== EXTRACTED RECORDS

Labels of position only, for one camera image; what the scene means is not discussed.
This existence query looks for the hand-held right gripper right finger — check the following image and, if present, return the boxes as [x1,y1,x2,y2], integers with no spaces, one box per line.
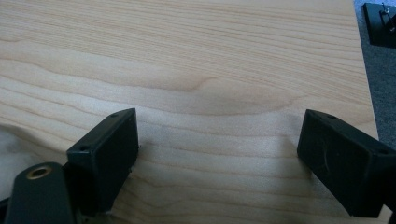
[296,108,396,218]

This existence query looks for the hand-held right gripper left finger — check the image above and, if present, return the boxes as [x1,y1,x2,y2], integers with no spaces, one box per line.
[65,107,140,217]

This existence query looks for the white cloth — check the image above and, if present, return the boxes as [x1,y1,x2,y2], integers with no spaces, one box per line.
[0,124,68,200]

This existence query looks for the black metal stand base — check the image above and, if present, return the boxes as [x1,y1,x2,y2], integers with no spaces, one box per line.
[361,2,396,49]

====

PROBLEM REQUIREMENTS: Copy every entry word for word, but omit the pictures.

WRITTEN RESPONSE:
Labels of position only, for one camera image; what the scene means is not discussed.
This existence query looks for the hand-held right gripper right finger — check the following image and, if present, return the boxes as [x1,y1,x2,y2], integers with no spaces, one box per line.
[296,108,396,218]

This existence query looks for the hand-held right gripper left finger — check the image above and, if present, return the boxes as [x1,y1,x2,y2], integers with no spaces, one box per line.
[65,107,140,217]

This existence query looks for the white cloth — check the image above and, if present, return the boxes as [x1,y1,x2,y2], integers with no spaces, one box per line.
[0,124,68,200]

This existence query looks for the black metal stand base — check the image above and, if present, return the boxes as [x1,y1,x2,y2], integers with no spaces, one box per line.
[361,2,396,49]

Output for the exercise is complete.